If someone have more info, pics etc of the movement, please post!


----------



## AbsoluteMustard (Jun 22, 2009)

I believe the WAF and WAB are now discontinued. The TAG website isnt the most up to date info.

The WAN 300m is replacing the WAF.


----------



## happyguy82 (Jan 8, 2010)

yes the WAF is going at reduced prices now, even from ADs.


----------



## BenL (Oct 1, 2008)

Good info, thanks for posting. :-!


----------



## hunted (Feb 3, 2010)

AbsoluteMustard said:


> I believe the WAF and WAB are now discontinued. The TAG website isnt the most up to date info.
> 
> The WAN 300m is replacing the WAF.


Seems like it. The only 300m Aquaracer in the 2009 TAG Heuer book is the WAN2110 which should be available with black and blue dail.
A short review of the WAN model.

I am wondering if these watches are being phased out to? Anyone who knows? In the TAG Aquaracer brochure there are only 500meter's . Also, non of TAG Heuers E-retailers had the WAN model...

My local AD told me that TAG is cuting down on models (probably why all the WAF and WAB models are discontinued). However, he did not know the new models in the Aquaracer range.


----------



## mhallman585 (Feb 8, 2010)

Hello, I just joined Watchuseek after I purchased my first TAG, the Aquaracer WAN2110 shown above. I posted the same question in a different thread, but this one seems more recent, and I'm still trying to navigate my way around!  My question is how durable are TAGs as far as water resistance is concerned? If I'm going to do some laps in the pool (I would most likely take it off anyway, but for peace of mind) will the chlorine hurt the watch at all? Maybe salt water is bad for the seals or soapy water when doing the dishes? Just want to cover my bases. Thanks in advance for any info; I'm def looking forward to learning more about watches from all of you!!


----------



## hunted (Feb 3, 2010)

From TAG manual:


> Cleaning. Be sure to rinse your watch regularly with fresh water and soap,
> especially after it has been in salt water.

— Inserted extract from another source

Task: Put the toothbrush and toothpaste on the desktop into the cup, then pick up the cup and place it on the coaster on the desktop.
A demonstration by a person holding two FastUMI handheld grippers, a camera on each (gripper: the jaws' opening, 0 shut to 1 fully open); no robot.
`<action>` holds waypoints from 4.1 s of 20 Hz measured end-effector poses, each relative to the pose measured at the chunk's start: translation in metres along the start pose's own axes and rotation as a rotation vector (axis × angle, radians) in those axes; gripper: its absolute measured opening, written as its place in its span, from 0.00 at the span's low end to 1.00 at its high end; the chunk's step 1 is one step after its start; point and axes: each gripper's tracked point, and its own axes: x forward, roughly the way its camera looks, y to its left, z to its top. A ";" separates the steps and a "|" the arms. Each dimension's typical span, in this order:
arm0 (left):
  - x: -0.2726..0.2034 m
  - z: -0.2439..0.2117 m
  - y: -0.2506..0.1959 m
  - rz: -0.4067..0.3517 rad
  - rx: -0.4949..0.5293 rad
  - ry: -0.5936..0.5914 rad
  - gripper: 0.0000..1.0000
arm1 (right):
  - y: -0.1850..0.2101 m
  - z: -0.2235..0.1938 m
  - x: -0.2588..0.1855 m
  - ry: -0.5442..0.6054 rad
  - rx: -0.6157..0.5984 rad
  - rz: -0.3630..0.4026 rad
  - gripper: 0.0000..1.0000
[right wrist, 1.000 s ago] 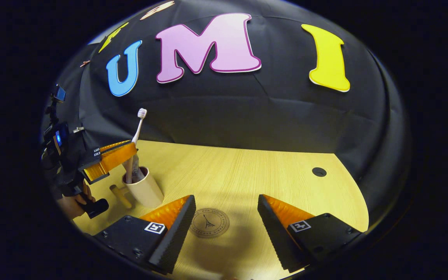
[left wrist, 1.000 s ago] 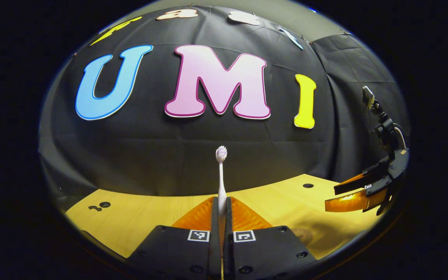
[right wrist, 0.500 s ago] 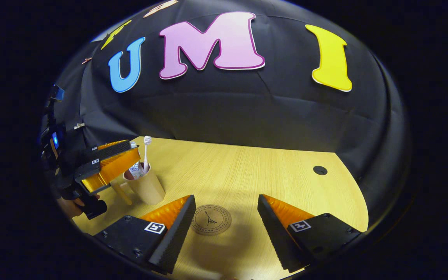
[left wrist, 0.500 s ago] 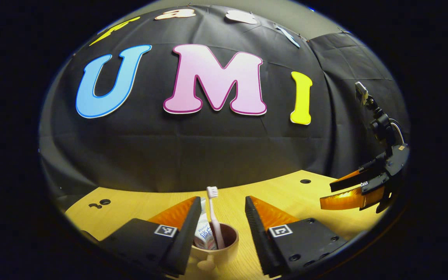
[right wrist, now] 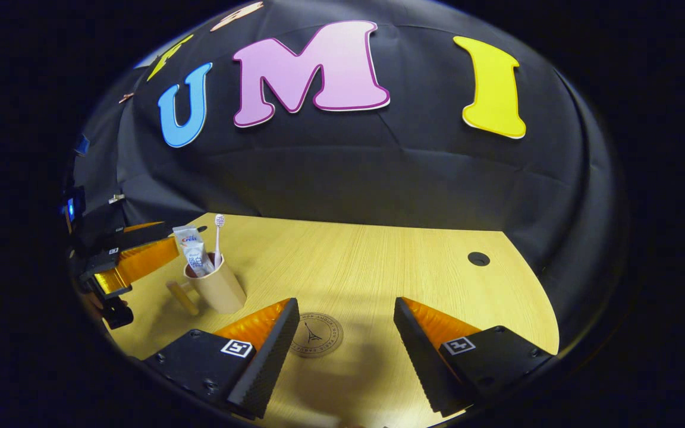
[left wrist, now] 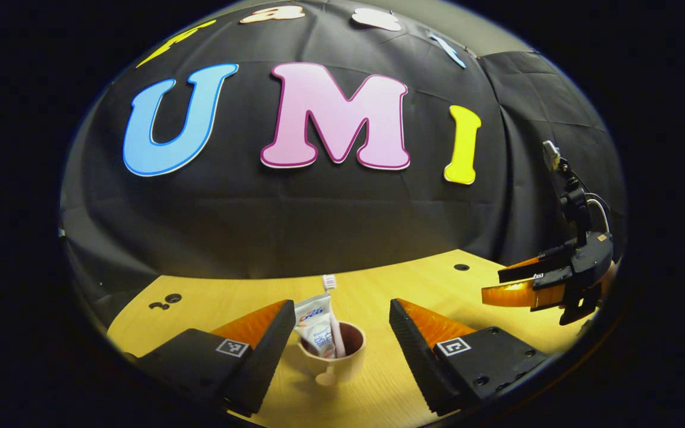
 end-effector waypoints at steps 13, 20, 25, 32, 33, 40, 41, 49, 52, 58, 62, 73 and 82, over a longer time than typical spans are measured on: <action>-0.009 -0.074 0.003 -0.057 -0.068 0.574 1.00 | -0.064 0.004 -0.026 -0.032 0.086 -0.098 0.98; 0.005 -0.116 0.004 -0.056 -0.056 0.853 0.99 | -0.105 -0.003 -0.059 -0.050 0.010 -0.170 0.98; 0.015 -0.129 0.002 -0.088 -0.003 0.972 0.98 | -0.117 -0.023 -0.072 -0.010 0.029 -0.188 0.99; 0.028 -0.142 0.007 -0.089 0.020 1.100 0.80 | -0.118 -0.026 -0.075 -0.009 0.040 -0.196 0.98; 0.028 -0.144 0.006 -0.091 0.016 1.112 0.78 | -0.118 -0.026 -0.075 -0.010 0.037 -0.193 0.98; 0.031 -0.151 0.005 -0.114 0.052 1.173 0.45 | -0.115 -0.024 -0.078 -0.018 0.024 -0.191 0.98; 0.030 -0.150 0.008 -0.095 0.058 1.183 0.31 | -0.115 -0.023 -0.080 -0.020 0.025 -0.191 0.98; 0.029 -0.150 -0.001 -0.114 0.019 1.165 0.27 | -0.119 -0.020 -0.080 -0.031 0.032 -0.199 0.98; 0.031 -0.143 -0.002 -0.114 0.034 1.146 0.27 | -0.119 -0.016 -0.084 -0.039 0.026 -0.206 0.98; 0.040 -0.109 -0.029 -0.174 0.099 1.096 0.31 | -0.130 -0.009 -0.094 -0.058 0.041 -0.236 0.98; 0.050 -0.096 -0.058 -0.232 0.177 1.082 0.27 | -0.138 -0.004 -0.107 -0.077 0.044 -0.262 0.98; 0.067 -0.110 -0.132 -0.352 0.282 1.106 0.27 | -0.164 -0.008 -0.139 -0.100 0.045 -0.324 0.98; 0.070 -0.130 -0.152 -0.353 0.312 1.142 0.27 | -0.174 -0.023 -0.151 -0.086 0.075 -0.349 0.99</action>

I doubt that any of that will damage your watch. I have done all of the above except bathing it regulary in chlorine  
It is a divers watch so it shoud be resistant to these tings.


----------



## mhallman585 (Feb 8, 2010)

hunted said:


> From TAG manual:
> 
> I doubt that any of that will damage your watch. I have done all of the above except bathing it regulary in chlorine
> It is a divers watch so it shoud be resistant to these tings.


Good! Thanks for the info! Something tells me it might even stand up to a chlorine bath haha. Any advice for how often I should wind the watch? The AD told me every once in a while, but I was hoping for something more specific...I've been winding it about 30 revolutions in the morning when I go to put it on, but I'm wondering if it needs more or if I need to wind it periodically throughout the day. Again, thanks for the info!!


----------



## Thwizzit (Feb 3, 2009)

happyguy82 said:


> yes the WAF is going at reduced prices now, even from ADs.

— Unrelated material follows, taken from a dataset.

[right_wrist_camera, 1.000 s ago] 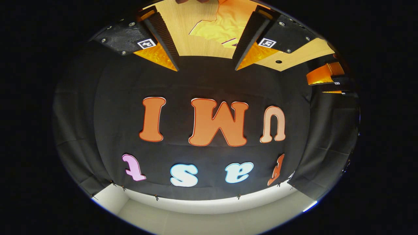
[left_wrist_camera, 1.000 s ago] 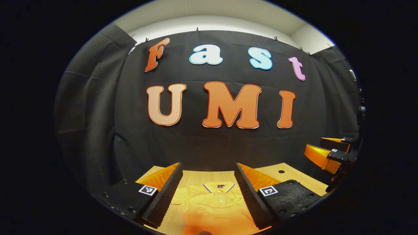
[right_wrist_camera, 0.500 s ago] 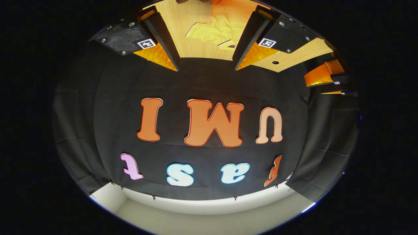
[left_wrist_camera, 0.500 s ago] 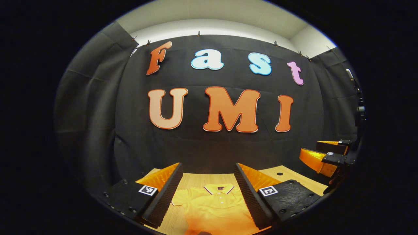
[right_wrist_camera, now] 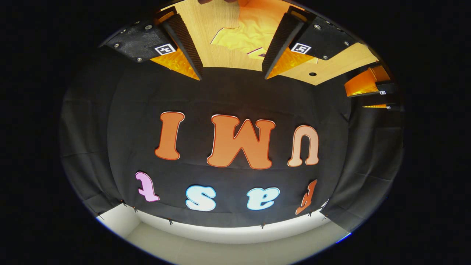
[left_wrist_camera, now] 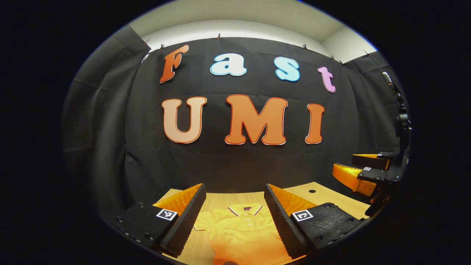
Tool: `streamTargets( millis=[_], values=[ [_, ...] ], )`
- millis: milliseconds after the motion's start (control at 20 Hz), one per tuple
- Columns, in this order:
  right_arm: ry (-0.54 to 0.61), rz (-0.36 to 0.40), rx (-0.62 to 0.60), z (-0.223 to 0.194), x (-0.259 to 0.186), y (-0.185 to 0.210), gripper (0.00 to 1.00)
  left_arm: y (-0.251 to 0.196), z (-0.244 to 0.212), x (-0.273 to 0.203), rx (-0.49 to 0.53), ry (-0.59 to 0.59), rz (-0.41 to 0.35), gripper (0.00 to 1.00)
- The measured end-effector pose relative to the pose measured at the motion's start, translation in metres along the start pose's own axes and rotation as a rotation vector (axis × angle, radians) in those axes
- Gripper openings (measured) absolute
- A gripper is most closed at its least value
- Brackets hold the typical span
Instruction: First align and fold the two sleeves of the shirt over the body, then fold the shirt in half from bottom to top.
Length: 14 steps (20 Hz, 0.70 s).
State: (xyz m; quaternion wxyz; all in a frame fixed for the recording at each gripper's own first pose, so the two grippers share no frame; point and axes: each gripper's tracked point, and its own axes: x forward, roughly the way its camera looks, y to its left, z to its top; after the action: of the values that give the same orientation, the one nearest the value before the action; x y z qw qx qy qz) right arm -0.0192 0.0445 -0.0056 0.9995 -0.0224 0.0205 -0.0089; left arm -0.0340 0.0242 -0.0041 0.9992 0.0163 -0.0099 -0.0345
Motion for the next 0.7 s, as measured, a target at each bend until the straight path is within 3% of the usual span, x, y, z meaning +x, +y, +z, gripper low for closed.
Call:
streamTargets(
  millis=[400, 700],
  values=[
    [0.087, -0.070, -0.007, -0.027, 0.023, -0.014, 0.98, 0.028, -0.005, -0.013, 0.024, -0.008, -0.006, 0.97],
    [0.270, -0.056, -0.039, -0.084, 0.054, -0.020, 0.97, 0.060, -0.007, -0.014, 0.018, -0.006, 0.102, 0.97]
  ],
)
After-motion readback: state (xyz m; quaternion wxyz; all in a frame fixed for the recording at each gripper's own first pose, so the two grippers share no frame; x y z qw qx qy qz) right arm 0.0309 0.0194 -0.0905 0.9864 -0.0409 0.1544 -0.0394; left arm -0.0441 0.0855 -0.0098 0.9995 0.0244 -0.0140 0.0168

If they are being phased out then they've been phasing it out for a while now because my WAF2010.FT8010 is over a year old and I got it at a lower price than I'm seeing today.

Here's a pic I took this morning while shoveling snow..


----------



## hunted (Feb 3, 2010)

I have only had my watch (WAB2010) for a cuple of weeks.
I wear my watch every day and have only winded my watch once, when I got it.
I am not sure, but I dont think it would be the best for your watch to wind it every day. It will maybe wear and tear on the watchs gasket, and maybe you have to service the watch more regulary against water resistans? Why bother with something that works fine?
Another thing I've heard is that a fully rewind watch may go a cuple of seconds faster than if its not fully rewind. So its a win-win (for me atleast). 
Am I right?


----------



## BenL (Oct 1, 2008)

Welcome to WUS!


----------



## chains007 (Nov 23, 2009)

Hi Everyone-

I'm new to the Tag forum. After owning a 2000 quartz series for 10 years and several Omegas in between, I decided to get add another Tag to my collection after I saw a good deal on a used aquaracer and I needed something for everyday rough wear that wouldn't cost me too much. Just picked it up today actually.

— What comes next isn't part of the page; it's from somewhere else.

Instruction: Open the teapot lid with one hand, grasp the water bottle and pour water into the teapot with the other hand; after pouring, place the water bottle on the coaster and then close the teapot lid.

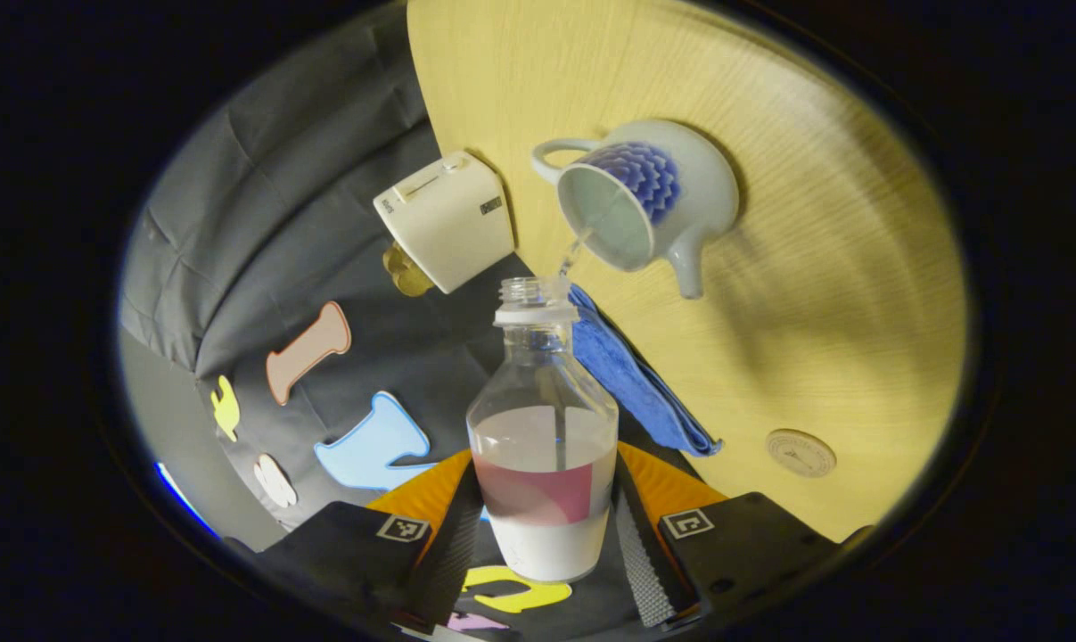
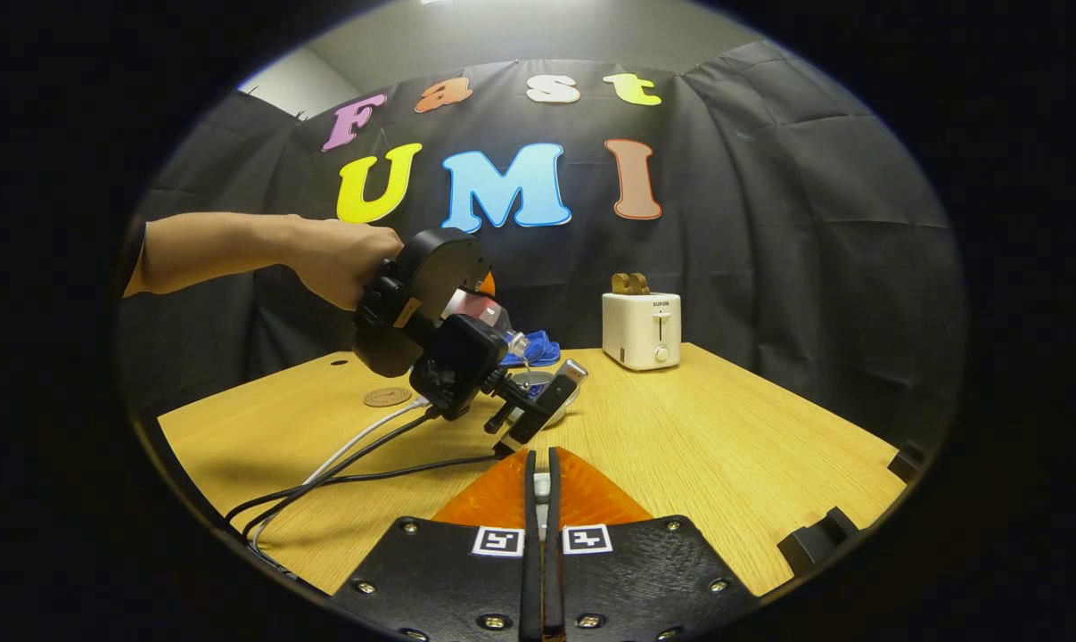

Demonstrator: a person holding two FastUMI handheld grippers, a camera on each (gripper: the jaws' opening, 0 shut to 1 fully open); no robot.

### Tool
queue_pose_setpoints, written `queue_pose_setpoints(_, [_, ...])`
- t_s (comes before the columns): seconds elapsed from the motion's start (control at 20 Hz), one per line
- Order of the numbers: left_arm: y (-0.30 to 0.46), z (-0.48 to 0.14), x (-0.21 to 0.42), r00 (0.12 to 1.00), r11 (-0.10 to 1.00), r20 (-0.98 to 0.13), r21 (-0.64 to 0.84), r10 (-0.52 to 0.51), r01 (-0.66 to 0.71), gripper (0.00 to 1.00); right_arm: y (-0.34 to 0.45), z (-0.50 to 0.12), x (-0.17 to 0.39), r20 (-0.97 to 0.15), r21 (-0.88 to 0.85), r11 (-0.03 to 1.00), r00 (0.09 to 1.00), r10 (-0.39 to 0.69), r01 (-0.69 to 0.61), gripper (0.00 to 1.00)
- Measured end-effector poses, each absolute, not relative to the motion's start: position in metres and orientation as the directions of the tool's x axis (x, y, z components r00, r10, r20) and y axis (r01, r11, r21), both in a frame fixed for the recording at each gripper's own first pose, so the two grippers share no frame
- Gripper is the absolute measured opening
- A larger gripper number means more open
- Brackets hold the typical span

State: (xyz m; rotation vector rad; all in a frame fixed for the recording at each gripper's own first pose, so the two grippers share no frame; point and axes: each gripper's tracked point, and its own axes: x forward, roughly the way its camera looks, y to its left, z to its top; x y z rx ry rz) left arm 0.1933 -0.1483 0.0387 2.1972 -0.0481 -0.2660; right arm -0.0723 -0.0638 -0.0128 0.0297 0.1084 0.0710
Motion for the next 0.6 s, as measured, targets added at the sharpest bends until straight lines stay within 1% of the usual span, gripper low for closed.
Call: queue_pose_setpoints(0.6, [-0.156, 0.054, 0.192, 0.978, -0.644, -0.149, 0.765, -0.147, 0.02, 0.86, -0.062, -0.011, -0.071, -0.104, 0.028, 0.997, 0.992, 0.078, -0.075, 0.01])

The seller advertised it as a WAB2010.BA0804 - and I'm pretty sure that it's legit, but I had a few questions:

- my watch doesn't say "Aquaracer" on the face...just "automatic". I assume that's because it's an old model? Does it still share the same model number? (WAB2010.BA0804) Other than the text, are there any other differences? When did they start adding the "aquaracer" text? (just trying to date how old this watch really is). Given that I'm missing this text, is the watch worth less?

- comparing what I have with the new model WAN2110.BA0822 - again, are these just cosmetic differences in the dial? I noticed the "Aquaracer" text again (but at the top now), and also "Calibre 5". Mine has a calibre 5 too? just doesn't say it?

Apologies if these are basic questions and the poor picture, just making sure my purchase was legit.

Thanks!
*

*


----------



## Thwizzit (Feb 3, 2009)

I found that same watch on couple of different replica sites. You can tell they're not legit because they don't have the word 'Aquaracer' and the word 'automatic' is in lower-case letters.


----------



## chains007 (Nov 23, 2009)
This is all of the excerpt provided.